Give every line of the listing word for word, beginning at the first and including the line with "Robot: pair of" as the last.

[Records for processing]
((

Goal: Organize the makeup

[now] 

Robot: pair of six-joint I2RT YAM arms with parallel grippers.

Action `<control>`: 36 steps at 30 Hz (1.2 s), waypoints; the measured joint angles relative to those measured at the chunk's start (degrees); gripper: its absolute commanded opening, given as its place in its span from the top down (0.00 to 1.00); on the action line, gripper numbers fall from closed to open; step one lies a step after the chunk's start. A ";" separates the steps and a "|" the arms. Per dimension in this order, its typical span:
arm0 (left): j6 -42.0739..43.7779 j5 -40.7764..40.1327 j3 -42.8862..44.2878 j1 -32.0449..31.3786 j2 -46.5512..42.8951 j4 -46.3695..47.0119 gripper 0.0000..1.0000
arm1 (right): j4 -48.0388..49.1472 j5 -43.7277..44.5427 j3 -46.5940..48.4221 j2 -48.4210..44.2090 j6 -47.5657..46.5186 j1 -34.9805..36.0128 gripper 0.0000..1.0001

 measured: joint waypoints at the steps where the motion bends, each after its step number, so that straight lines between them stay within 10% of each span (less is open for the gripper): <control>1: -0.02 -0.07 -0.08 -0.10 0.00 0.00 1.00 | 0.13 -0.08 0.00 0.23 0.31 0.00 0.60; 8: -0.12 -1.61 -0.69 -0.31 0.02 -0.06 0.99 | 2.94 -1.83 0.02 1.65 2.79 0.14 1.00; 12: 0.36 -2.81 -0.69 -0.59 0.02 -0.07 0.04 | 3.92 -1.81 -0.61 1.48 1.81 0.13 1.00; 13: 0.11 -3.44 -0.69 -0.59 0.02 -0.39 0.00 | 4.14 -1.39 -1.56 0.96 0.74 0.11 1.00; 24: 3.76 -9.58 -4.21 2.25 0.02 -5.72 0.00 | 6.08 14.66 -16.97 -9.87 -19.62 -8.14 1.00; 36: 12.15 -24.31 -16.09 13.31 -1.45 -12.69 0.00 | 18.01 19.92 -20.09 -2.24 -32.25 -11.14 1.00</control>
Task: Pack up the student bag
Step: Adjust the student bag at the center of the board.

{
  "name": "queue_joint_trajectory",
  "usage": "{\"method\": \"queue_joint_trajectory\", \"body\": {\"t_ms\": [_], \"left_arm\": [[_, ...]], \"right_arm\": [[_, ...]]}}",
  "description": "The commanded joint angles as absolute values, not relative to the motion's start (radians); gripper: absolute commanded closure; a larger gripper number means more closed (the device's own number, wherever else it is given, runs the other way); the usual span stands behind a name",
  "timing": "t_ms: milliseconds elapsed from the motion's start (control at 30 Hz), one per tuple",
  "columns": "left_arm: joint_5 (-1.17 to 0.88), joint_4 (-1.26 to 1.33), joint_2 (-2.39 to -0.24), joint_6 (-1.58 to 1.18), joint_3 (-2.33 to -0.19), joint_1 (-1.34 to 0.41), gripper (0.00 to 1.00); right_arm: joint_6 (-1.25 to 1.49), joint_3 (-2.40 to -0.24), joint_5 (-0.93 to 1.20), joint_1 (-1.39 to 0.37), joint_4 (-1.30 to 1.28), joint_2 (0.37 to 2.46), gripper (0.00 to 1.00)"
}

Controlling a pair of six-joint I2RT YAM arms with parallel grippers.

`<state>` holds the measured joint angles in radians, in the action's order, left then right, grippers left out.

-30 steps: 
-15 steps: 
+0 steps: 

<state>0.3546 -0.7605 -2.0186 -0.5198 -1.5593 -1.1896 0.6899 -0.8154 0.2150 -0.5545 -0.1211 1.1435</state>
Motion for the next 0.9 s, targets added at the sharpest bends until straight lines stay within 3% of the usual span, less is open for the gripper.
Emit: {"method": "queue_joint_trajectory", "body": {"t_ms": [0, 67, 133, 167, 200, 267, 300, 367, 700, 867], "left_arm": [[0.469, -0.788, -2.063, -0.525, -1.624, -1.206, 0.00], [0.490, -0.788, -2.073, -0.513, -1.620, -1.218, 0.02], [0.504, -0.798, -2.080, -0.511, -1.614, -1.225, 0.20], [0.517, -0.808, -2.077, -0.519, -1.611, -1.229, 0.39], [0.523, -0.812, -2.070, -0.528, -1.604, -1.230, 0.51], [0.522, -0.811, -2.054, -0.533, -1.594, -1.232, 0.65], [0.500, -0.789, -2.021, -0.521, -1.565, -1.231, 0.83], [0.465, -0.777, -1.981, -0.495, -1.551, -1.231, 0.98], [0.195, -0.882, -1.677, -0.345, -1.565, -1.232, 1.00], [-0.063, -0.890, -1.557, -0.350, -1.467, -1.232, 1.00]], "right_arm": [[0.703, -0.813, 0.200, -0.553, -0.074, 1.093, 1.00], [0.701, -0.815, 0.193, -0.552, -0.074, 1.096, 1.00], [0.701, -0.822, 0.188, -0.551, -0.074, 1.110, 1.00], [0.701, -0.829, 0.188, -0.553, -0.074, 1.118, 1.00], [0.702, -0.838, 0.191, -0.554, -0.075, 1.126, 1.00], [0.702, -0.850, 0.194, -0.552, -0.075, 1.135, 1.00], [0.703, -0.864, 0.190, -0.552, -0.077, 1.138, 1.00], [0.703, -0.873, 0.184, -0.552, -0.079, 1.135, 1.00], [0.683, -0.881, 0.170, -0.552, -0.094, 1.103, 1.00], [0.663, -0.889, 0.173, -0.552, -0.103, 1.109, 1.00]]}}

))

[Task solution]
Goal: Organize the makeup

[now] 

Robot: pair of six-joint I2RT YAM arms with parallel grippers.

Nothing else belongs in the output.